Next generation sequencing in tissues: Capture methods

capture techniques, RNA tissues
© Panupat Ratanawechtrakul

Richie Kohman, Synthetic Biology Platform Lead, Wyss Institute at Harvard, tells us about capture techniques to extract RNA from tissues

It is now appreciated that the gene expression pattern of a cell is a valuable indicator of its current state and type. Relying on advances in gene sequencing, researchers have developed techniques to extract RNA from tissues and read out their sequences using commercially available sequencers. Many of these techniques dissociate tissues in the process but this step is problematic because the spatial origin of the transcripts is lost. Given the three-dimensional complexity of tissues in the body, it is important to understand the spatial cellular of gene expression.

For instance, in many conditions such as cancer, the tumour environment is heterogeneous and a better understanding of it can give insight into treatment options or to the discovery of new drug targets. Efforts are now underway to create methods to analyse gene expression within tissue in a fashion that informs of this spatial context. Some approaches involve sequencing fragments of tissue that were micro-dissected or involve converting the tissue itself into a substrate for performing the sequencing steps within (1).

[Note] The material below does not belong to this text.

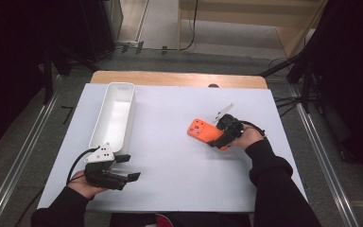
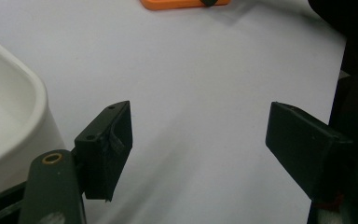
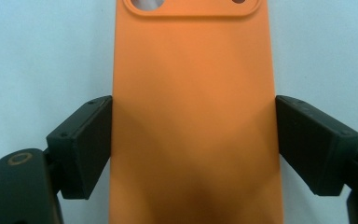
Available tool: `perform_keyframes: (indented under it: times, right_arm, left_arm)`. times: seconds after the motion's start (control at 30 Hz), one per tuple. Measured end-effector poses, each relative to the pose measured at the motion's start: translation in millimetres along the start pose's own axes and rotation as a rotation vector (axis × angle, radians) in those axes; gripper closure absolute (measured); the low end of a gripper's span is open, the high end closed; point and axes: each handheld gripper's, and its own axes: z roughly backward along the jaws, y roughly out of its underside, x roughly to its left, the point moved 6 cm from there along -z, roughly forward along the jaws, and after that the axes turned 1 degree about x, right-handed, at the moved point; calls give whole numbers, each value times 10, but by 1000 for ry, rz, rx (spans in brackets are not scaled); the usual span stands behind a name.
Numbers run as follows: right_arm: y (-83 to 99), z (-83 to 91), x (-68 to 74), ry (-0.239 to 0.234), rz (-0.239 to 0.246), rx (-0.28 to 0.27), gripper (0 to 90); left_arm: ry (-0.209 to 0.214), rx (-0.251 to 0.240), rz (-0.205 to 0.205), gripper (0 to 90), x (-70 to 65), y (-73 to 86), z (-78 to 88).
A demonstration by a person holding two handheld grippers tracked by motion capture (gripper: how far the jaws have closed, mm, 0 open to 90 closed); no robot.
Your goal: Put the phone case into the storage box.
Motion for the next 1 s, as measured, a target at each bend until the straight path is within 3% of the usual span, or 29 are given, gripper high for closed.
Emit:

Here we will focus on capture techniques, which rely on the transferring of RNA from the biological sample onto the spatially indexed substrate. The indexing allows the spatial location to be pieced back together after various enzymatic approaches are performed.

General description

Capture techniques all involve the placement of tissue slices onto DNA-indexed surfaces. Once contact is made, the transcripts and bind to the DNA. This allows complementary DNA (cDNA) to be created which can be processed and amplified to create a sample that can be sequenced using common next-generation sequencing (NGS) devices. Spatial information is obtained because the DNA on the surface contains sequences that indicate the lateral location on the surface. NGS reads out this sequence, and a spatial reconstruction can then be created.

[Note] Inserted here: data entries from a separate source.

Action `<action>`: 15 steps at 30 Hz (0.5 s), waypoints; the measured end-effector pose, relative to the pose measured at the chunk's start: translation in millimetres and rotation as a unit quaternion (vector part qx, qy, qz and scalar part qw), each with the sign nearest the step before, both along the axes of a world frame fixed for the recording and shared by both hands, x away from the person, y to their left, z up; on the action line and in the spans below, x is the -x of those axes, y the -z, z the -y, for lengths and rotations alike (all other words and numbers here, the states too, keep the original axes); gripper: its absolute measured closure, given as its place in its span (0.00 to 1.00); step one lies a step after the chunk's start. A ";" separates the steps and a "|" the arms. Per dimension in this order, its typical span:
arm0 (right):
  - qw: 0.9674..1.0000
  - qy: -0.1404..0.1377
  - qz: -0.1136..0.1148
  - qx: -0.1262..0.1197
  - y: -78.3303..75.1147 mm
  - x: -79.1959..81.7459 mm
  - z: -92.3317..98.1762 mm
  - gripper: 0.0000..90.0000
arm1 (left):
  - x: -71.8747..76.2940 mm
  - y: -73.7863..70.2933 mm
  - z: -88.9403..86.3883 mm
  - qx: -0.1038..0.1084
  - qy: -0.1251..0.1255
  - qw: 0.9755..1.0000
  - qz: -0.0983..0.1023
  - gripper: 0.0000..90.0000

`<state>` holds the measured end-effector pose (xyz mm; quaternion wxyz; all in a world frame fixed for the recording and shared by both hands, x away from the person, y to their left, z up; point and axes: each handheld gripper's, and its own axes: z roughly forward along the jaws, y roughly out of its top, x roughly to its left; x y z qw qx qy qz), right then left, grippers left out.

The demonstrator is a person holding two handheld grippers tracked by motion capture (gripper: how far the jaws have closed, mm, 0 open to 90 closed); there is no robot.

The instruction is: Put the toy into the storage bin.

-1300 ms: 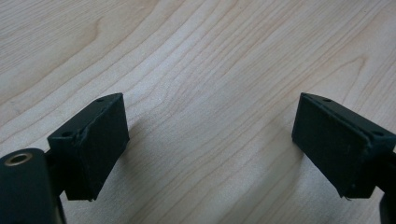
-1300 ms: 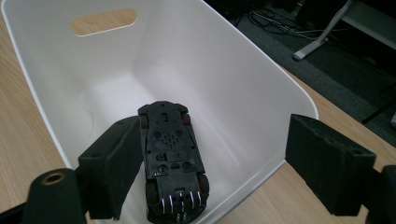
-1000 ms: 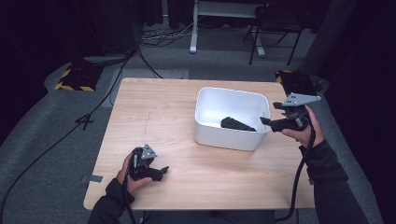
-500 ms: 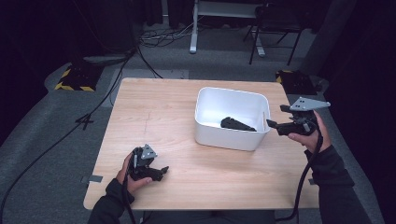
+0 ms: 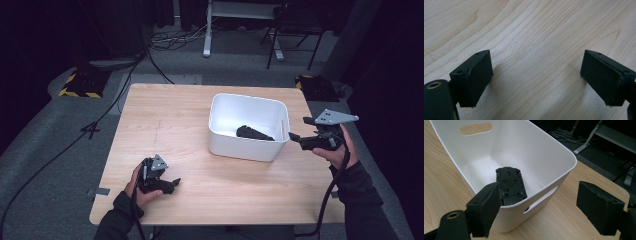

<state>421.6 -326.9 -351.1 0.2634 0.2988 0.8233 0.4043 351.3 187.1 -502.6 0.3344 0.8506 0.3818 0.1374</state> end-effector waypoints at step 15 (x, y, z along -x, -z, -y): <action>1.000 0.000 -0.003 -0.002 12.5 10.7 6.3 0.22 | 0.0 0.0 0.0 0.000 0.000 1.000 0.001 0.12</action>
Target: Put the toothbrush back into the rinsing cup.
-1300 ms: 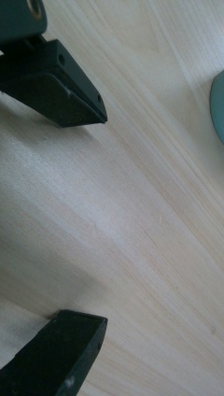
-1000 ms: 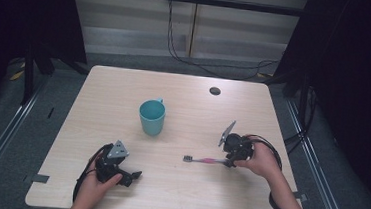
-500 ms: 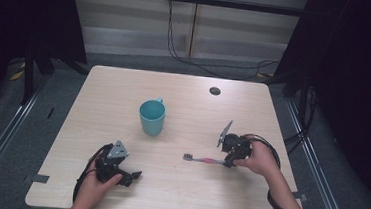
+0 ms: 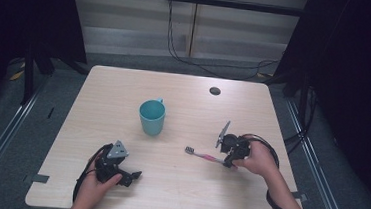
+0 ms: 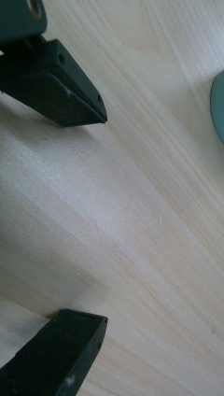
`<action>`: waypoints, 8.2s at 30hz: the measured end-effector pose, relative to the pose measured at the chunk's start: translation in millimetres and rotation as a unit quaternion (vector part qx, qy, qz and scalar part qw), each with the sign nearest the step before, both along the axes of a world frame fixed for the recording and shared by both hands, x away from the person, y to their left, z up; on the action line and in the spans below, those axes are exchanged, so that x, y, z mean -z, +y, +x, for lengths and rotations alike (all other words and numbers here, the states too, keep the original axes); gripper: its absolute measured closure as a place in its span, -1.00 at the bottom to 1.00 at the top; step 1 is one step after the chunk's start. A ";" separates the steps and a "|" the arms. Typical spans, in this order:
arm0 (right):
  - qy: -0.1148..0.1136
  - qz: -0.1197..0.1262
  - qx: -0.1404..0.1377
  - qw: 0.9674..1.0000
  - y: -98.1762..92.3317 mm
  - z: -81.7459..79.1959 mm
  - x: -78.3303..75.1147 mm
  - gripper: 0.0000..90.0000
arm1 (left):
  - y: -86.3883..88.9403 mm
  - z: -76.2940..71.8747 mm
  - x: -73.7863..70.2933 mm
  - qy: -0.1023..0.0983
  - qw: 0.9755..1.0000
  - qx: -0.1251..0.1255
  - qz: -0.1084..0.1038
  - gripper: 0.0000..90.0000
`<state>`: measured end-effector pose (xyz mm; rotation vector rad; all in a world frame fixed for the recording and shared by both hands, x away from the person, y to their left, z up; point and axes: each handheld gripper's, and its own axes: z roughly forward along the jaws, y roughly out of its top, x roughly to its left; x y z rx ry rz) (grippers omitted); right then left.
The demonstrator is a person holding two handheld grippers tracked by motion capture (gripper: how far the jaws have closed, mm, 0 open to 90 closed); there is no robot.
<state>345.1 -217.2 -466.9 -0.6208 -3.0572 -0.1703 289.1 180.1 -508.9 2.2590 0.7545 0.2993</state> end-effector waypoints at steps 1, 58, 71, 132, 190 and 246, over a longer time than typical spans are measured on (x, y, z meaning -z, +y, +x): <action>-0.003 0.002 -0.001 1.000 -1.1 -0.2 0.4 0.78 | 0.0 0.0 0.0 0.000 1.000 0.000 0.000 -0.91; -0.086 0.186 0.087 0.975 -11.9 -24.9 -34.4 0.79 | 0.5 -2.3 0.2 0.007 1.000 0.008 -0.003 -0.94; -0.094 0.206 0.089 0.970 -6.2 -26.4 -36.3 0.79 | 0.3 0.0 -6.7 0.003 1.000 0.010 -0.029 -0.76; -0.109 0.284 0.072 0.950 48.0 -24.5 -45.9 0.79 | -47.8 38.0 -61.1 0.063 0.979 0.002 -0.196 -0.54; -0.101 0.313 0.055 0.943 70.0 -27.4 -42.7 0.78 | -57.7 46.2 -75.9 0.085 0.952 0.005 -0.295 0.36; -0.075 0.347 0.063 0.933 83.5 -29.4 -26.3 0.75 | -78.6 46.0 -89.8 0.086 0.941 0.016 -0.326 0.83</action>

Technology development in the area has been an active area of research and a variety of techniques have been created. The differences mostly lie in creation of the indexed surface. Some approaches modify surfaces directly, while others place DNA barcoded beads onto the surface. A common metric that is reported is the spot size of the index, with new techniques trying to decrease this size and increase the resolution of the final reconstruction.

Example approaches

The following non-exhaustive gives a preview of some of the techniques created over recent years. The first prominent example was Spatial Transcriptomics developed in 2016 (2). This approach was commercialised and is now offered by the company 10X Genomics under the product name Visium. High-Definition Spatial Transcriptomics (HDST) developed in 2019 utilises beads placed in captured wells on a glass surface (3). Slide-seq also uses beads, however, they are processed as a monolayer on conventional glass surfaces (4). A technique called Stereo-seq uses fabricated surfaces containing DNA nanoballs for capture (5) whereas Seq-Scope repurposes an Illumina flow cell to create a surface for performing capture-based sequencing (6). Lastly, PIXEL-seq uses a polyacrylamide gel surface which can provide a continuous DNA array as a substrate (7).

Advantages and limitations

Capture techniques have clear advantages over all other spatial transcriptomics techniques. The array can be controlled therefore specific targets or polyadenylated RNA can be analysed. The most appealing aspect however is the low cost and simplicity of the approach. The arrays are fabricated independently of the biological system which tends to have the most variability, complexity, and instability. Also, the arrays are general to a variety of tissue samples and types, therefore their production can be streamlined. Lastly, the sequencing is performed on conventional systems and does not require custom chemistry. All of these aspects allow capture techniques to be performed relatively easily and inexpensively by non-experts.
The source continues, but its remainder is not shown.